Lines containing the word "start" in the data below: say how many, with no other text.

══ DATA SECTION ══

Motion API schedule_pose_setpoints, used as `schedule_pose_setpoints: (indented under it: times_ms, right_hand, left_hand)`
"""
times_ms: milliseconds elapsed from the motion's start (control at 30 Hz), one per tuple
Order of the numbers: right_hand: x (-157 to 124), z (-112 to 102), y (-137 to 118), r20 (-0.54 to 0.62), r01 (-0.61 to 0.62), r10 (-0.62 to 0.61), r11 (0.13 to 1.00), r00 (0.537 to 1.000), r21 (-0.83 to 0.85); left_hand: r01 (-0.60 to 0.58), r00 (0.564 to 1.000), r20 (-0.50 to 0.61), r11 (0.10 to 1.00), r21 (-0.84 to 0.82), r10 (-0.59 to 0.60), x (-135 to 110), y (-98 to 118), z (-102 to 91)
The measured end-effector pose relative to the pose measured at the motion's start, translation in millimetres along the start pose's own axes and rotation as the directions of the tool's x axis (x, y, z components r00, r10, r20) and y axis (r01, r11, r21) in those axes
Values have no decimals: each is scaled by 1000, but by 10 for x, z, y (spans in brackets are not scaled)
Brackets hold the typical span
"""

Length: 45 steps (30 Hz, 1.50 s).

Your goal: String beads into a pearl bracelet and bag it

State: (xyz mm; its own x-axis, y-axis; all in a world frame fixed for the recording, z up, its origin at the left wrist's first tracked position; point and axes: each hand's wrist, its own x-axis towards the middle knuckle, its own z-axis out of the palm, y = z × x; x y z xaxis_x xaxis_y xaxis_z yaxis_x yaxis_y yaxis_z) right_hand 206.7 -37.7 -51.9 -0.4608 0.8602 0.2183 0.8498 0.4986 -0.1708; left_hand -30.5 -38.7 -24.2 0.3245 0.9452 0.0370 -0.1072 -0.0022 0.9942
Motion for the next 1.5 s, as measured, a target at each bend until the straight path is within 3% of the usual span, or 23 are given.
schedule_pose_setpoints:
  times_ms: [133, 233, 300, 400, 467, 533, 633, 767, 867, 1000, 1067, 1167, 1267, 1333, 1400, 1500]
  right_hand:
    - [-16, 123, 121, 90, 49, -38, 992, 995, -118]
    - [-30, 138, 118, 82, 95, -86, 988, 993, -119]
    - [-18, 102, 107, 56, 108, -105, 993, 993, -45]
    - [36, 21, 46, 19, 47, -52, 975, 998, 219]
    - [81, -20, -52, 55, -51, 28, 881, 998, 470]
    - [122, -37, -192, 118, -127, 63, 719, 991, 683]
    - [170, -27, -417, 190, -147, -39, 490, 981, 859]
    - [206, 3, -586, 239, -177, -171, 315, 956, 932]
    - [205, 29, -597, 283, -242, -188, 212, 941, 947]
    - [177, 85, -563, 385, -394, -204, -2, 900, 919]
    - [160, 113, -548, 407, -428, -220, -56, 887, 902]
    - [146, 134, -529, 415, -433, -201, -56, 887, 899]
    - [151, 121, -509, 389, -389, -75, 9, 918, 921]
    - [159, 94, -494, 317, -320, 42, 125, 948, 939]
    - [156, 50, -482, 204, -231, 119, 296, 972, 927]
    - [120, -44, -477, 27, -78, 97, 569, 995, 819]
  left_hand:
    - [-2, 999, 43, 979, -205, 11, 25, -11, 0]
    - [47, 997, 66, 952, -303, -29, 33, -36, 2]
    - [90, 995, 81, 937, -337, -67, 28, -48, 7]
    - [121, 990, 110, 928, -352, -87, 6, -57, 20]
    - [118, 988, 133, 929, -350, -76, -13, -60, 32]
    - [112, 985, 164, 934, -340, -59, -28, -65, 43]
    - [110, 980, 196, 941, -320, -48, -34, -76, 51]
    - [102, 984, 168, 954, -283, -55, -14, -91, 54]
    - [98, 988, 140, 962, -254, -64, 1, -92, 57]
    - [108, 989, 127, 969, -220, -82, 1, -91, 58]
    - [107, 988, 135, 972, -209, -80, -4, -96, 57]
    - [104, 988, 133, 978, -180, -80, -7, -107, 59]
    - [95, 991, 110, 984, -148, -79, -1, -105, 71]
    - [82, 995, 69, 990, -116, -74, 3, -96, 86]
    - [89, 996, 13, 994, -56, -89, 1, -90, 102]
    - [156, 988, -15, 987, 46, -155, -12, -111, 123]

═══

_TASK RESPONSE:_ 2